Sayaka Murata brilliantly captures the angst of these misfits and also provides an overview of Japanese society, which has been riddled with problems of celibacy and disinterest in having children in recent years. Although, not everyone can empathize with the slightly extreme proclivities that Keiko and Shiraha have, we can certainly identify with their feeling of frustration at being questioned repeatedly over their choices and of desperately trying to keep themselves from being subsumed by the heaving mass of a monochromatic society.

The characterization in this book is highly masterful in that you alternate between sympathy, empathy, disgust and other emotions for both protagonists. This swirl of feelings and the soul of the novel is entirely retained by Ginny Tapley Takemori’s beautiful translation. So effectively that it left me unsettled even as I turned the last page.

Was this review helpful?

I received this book as an advance copy from NetGalley.
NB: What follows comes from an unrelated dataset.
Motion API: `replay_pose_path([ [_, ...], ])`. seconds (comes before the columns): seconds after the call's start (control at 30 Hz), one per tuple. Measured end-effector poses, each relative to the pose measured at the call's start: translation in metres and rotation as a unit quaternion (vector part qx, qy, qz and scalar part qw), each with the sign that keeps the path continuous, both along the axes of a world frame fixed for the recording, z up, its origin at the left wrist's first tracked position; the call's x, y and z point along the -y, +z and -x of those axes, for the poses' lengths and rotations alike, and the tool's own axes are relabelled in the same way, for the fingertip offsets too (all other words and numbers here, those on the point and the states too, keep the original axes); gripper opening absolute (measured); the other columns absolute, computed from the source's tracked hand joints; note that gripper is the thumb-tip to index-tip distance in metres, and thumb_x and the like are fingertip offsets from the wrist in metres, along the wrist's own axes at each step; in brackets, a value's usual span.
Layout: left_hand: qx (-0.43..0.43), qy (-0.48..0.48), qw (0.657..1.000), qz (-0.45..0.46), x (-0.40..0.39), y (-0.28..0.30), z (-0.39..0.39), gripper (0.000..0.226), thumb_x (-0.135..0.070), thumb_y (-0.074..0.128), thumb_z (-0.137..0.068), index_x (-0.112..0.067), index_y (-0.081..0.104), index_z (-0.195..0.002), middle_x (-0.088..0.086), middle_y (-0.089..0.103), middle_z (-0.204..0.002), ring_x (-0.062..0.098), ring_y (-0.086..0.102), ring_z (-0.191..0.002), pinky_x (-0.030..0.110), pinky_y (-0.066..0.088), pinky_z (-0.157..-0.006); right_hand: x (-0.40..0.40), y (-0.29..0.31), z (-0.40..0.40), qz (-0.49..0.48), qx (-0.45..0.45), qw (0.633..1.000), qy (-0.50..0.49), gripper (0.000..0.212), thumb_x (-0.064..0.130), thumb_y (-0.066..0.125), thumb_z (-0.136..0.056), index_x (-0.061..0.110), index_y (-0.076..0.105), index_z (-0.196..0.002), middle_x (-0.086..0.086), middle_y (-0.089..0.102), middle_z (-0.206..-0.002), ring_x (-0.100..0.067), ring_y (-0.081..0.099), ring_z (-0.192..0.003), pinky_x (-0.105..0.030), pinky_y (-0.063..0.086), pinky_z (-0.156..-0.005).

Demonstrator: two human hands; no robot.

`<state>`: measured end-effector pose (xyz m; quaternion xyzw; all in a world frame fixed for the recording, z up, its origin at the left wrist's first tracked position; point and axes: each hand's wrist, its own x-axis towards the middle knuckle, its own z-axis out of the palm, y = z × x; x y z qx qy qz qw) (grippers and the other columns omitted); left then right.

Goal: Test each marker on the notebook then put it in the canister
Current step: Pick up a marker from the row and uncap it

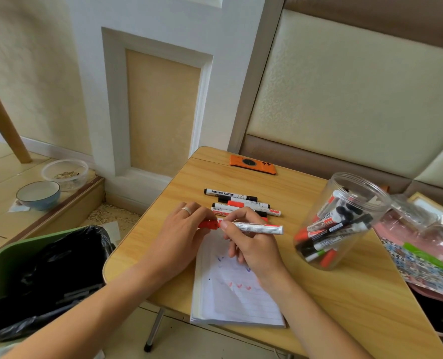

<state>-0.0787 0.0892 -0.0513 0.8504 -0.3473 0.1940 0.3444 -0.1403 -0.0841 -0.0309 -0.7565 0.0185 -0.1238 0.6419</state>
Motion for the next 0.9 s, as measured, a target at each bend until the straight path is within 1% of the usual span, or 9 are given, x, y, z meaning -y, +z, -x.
replay_pose_path([
  [0.13,-0.005,-0.042,0.999,0.013,0.001,0.004,0.003,0.02,-0.021,0.059,-0.096,-0.025,0.064,-0.115,-0.012,0.056,-0.107,0.008,0.05,-0.098,0.021,0.045,-0.081,0.001,0.0,0.0,-0.001,-0.003,1.0,0.01,0.009,0.016,0.074,-0.095,0.012,0.066,-0.097,-0.005,0.066,-0.072,-0.016,0.055,-0.048,-0.022,0.034,-0.038],
  [0.23,-0.027,-0.057,0.997,0.033,0.002,0.003,0.005,0.022,-0.016,0.061,-0.097,-0.024,0.063,-0.118,-0.012,0.055,-0.109,0.005,0.052,-0.099,0.016,0.044,-0.081,0.002,0.003,0.001,0.004,-0.018,1.0,0.016,0.01,0.019,0.075,-0.094,0.012,0.067,-0.097,0.0,0.056,-0.06,-0.011,0.045,-0.046,-0.019,0.031,-0.039],
  [0.3,-0.034,-0.053,0.997,0.037,0.001,0.002,0.004,0.022,-0.017,0.061,-0.097,-0.025,0.062,-0.118,-0.013,0.055,-0.109,0.005,0.053,-0.098,0.02,0.047,-0.081,0.004,0.006,0.002,-0.021,-0.033,0.999,0.022,0.016,0.031,0.073,-0.096,0.015,0.07,-0.099,0.001,0.049,-0.059,-0.012,0.041,-0.049,-0.019,0.029,-0.042],
  [0.37,-0.036,-0.048,0.998,0.033,0.0,0.003,0.003,0.02,-0.02,0.06,-0.097,-0.026,0.062,-0.116,-0.013,0.055,-0.109,0.005,0.053,-0.098,0.026,0.05,-0.081,0.008,0.009,0.003,-0.08,-0.056,0.995,0.032,0.031,0.047,0.062,-0.097,0.018,0.07,-0.102,-0.001,0.054,-0.066,-0.013,0.048,-0.054,-0.02,0.033,-0.045],
  [0.4,-0.036,-0.046,0.998,0.03,0.0,0.003,0.003,0.02,-0.021,0.059,-0.098,-0.027,0.061,-0.116,-0.013,0.055,-0.11,0.005,0.053,-0.098,0.027,0.051,-0.08,0.009,0.01,0.003,-0.114,-0.064,0.991,0.034,0.033,0.048,0.057,-0.097,0.017,0.069,-0.101,-0.004,0.058,-0.071,-0.014,0.052,-0.055,-0.02,0.036,-0.045],
  [0.5,-0.041,-0.054,0.997,0.033,-0.001,0.005,0.005,0.022,-0.02,0.057,-0.098,-0.028,0.059,-0.118,-0.015,0.054,-0.114,0.005,0.054,-0.1,0.025,0.052,-0.081,0.01,0.012,0.002,-0.161,-0.074,0.984,0.021,0.011,0.023,0.055,-0.103,0.017,0.058,-0.094,-0.013,0.063,-0.079,-0.018,0.055,-0.054,-0.02,0.038,-0.041],
  [0.53,-0.044,-0.061,0.996,0.038,-0.002,0.005,0.005,0.022,-0.018,0.057,-0.098,-0.028,0.059,-0.118,-0.014,0.054,-0.114,0.005,0.054,-0.1,0.025,0.051,-0.081,0.01,0.012,0.001,-0.163,-0.076,0.983,0.02,0.01,0.017,0.055,-0.102,0.017,0.056,-0.093,-0.014,0.063,-0.079,-0.018,0.055,-0.052,-0.019,0.037,-0.039],
  [0.7,-0.048,-0.086,0.994,0.047,-0.005,0.009,0.005,0.024,-0.011,0.06,-0.097,-0.026,0.061,-0.115,-0.014,0.055,-0.11,0.005,0.054,-0.097,0.018,0.046,-0.078,0.011,0.01,-0.001,-0.155,-0.084,0.984,0.027,0.007,0.019,0.062,-0.1,0.014,0.063,-0.096,-0.012,0.066,-0.079,-0.016,0.057,-0.055,-0.02,0.039,-0.046],
  [0.9,-0.057,-0.118,0.99,0.052,-0.003,0.011,0.01,0.021,-0.008,0.059,-0.098,-0.02,0.061,-0.115,-0.014,0.057,-0.106,0.003,0.055,-0.094,0.011,0.041,-0.076,0.013,0.011,0.001,-0.152,-0.07,0.984,0.054,0.01,0.016,0.06,-0.101,0.014,0.066,-0.093,-0.012,0.068,-0.078,-0.015,0.057,-0.056,-0.019,0.041,-0.048],
])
This book is about a woman who is potentially a psychopath who finds that she is best able to imitate humanity by aligning her entire life with the convenience store she works in. This could have been a look at Japanese culture, psychopathy, what repetitive jobs do to people but instead it was an afterthought of a book that merely brushes at these topics without actually doing the exploration that books are supposed to do. I gave it 2 stars because it was a quick read and I got through it but I consider this book to be a load of waster potential.

Was this review helpful?

Daily life in Japan has never seemed stranger than in the compelling English-language debut from Sayaka Murata which draws a portrait of alienation in a society that already seems to exist somewhere just over the border from familiarity. The novel exposes the rather shocking life and interior world of Keiko Fukukura, a girl born without social awareness in a place tightly bound by its rules. Thus the child Keiko enters a world of mystifying norms of conduct. When a teacher shows signs of hysteria one day in class, what could possibly be wrong or unhelpful, she wonders, about calming the woman’s mood by pulling down her skirt and knickers? And, after all, it works.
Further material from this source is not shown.